How to Handle Your Own Fiscal Cliff
There is a fiscal cliff bearing down on the economy and it will hurt plenty according to Federal Reserve Chairman, Ben Bernanke. Unfortunately, many small businesses face their own fiscal cliffs every month by not running their companies effectively.
Here examples of fiscal cliffs small-business owners struggle with and how you can avoid them.
1. Paying vendors in 30 days, but collecting from customers in 60 days. Pure arithmetic shows this is not an effective long term strategy. This means that even if the company’s gross profit is 50 percent, the business is out the other 50 percent for an additional 30 days until customers pay. This is a perfect example of poor cash flow management.

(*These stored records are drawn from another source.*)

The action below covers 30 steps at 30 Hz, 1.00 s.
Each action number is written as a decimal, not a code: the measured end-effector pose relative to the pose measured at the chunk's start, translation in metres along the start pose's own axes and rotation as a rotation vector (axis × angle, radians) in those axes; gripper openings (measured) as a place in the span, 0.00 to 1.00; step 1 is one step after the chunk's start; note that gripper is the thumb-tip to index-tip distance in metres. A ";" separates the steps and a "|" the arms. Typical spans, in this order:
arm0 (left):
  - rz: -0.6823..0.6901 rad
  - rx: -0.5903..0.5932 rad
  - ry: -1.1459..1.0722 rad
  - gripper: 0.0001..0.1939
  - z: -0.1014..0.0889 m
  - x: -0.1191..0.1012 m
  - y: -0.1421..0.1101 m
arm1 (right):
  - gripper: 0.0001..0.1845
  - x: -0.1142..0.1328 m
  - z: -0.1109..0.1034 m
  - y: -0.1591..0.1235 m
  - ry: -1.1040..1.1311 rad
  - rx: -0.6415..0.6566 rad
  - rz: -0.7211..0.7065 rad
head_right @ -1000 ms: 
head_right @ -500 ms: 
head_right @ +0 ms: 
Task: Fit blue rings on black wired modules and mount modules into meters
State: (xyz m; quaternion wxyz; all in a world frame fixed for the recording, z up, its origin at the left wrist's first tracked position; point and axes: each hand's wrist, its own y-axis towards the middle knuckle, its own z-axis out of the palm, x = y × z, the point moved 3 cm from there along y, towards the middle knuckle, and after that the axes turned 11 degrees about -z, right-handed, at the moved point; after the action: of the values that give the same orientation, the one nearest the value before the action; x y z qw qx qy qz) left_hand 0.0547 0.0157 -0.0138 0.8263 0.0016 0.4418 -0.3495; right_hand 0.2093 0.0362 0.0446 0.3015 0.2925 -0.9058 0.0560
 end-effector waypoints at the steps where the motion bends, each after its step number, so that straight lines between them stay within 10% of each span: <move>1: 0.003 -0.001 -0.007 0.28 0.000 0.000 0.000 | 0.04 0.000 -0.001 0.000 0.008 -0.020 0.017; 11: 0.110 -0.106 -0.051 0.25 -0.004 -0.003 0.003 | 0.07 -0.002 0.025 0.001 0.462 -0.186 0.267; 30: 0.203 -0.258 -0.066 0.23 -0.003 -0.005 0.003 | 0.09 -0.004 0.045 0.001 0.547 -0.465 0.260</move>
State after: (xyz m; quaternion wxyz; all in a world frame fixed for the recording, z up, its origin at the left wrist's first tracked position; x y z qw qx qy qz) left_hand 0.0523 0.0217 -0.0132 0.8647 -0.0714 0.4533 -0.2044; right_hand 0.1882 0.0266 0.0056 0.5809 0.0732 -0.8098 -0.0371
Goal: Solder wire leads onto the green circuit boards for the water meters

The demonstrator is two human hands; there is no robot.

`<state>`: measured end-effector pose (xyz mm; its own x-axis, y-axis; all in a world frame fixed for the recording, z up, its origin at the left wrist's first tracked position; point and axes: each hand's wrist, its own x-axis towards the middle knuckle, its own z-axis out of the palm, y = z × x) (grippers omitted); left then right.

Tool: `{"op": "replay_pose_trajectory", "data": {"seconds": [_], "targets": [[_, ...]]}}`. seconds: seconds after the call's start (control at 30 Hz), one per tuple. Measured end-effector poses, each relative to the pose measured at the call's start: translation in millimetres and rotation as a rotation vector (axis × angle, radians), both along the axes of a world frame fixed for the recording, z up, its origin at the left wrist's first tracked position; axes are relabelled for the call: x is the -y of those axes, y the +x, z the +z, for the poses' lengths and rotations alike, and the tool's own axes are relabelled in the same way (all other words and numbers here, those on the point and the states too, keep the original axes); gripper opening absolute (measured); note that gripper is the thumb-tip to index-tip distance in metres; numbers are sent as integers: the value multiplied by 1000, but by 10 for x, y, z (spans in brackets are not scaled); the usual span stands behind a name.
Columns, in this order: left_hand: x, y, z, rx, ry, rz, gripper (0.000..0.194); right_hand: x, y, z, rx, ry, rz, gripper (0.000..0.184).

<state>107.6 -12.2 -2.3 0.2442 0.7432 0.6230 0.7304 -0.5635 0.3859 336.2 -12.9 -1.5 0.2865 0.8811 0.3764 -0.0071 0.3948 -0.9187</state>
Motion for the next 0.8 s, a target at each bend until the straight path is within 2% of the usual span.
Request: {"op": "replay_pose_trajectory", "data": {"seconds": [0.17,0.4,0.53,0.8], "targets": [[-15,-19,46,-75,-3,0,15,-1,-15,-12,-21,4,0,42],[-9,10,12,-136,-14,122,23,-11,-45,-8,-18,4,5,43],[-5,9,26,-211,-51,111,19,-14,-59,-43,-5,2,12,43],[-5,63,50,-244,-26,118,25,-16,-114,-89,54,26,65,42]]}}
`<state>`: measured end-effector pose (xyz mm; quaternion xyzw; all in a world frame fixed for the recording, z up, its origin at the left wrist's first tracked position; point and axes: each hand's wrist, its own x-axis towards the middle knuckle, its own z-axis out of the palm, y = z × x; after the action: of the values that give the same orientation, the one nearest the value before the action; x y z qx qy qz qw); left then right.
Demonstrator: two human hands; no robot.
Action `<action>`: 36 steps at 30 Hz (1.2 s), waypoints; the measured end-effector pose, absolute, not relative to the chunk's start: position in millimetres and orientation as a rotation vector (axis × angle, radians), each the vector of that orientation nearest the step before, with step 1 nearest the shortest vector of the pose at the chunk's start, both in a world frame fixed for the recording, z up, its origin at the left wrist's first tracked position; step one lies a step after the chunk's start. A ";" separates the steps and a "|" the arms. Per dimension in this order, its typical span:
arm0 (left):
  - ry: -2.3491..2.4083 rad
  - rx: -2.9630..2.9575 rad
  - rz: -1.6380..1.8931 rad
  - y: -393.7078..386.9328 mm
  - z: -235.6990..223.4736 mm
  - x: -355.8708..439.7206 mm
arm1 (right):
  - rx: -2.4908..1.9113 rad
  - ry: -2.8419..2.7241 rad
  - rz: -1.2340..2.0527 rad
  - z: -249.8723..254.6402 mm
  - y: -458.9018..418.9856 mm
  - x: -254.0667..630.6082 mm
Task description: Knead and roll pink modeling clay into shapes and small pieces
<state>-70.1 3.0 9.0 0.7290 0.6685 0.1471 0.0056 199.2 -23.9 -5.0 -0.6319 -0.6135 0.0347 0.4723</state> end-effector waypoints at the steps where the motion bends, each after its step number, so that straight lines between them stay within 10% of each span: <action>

How to avoid the cliff: Collect from customers before having to pay vendors. When possible, have customers pay at the time of service using credit cards. Negotiating 45 to 60 day payment terms with vendors is also helpful. These two actions will reverse cash flow in the company’s favor.
2. Employees stay less than a year. It costs 40 percent to 400 percent of an annual employee’s salary to replace him or her. This type of “churn and burn” will kill a growing company.
How to avoid the cliff: Every business should know what their employee retention rate is. Ensure there is a comprehensive hire, train and management plan in place for each team member. Treat every employee as an asset that needs to be nurtured and grown inside the company.
3. No financial statements or budgeting. It is impossible to know where a company is going unless they know where they have been.
How to avoid the cliff: Review financial statements monthly. Learn what they mean and how the information can be used. Create a budget annually and revise it once a year.
4. Not managing inventory. Many companies keep buying inventory to meet customer demand that never comes. This eats up the company’s cash and makes it impossible to invest in other areas of the business.
How to avoid the cliff: Keep careful track of inventory levels. Optimize turn and fill rates for each product. Not every product should always be "in stock".
5. Accounts receivables that keep growing. Most customers want to pay their bills. Too many small businesses are afraid to aggressively collect the money that is owed to them.
How to avoid the cliff: Set clear payment terms with customers. Send bills on time and confirm that the customer received them. Ask when the bill is schedule to be paid. A week before the scheduled payment date, call to confirm it will be paid. If the payment does not arrive on time, call to see when it will be paid. In this case, “the squeaky vendor” will get payment faster.
How do you avoid your fiscal cliffs?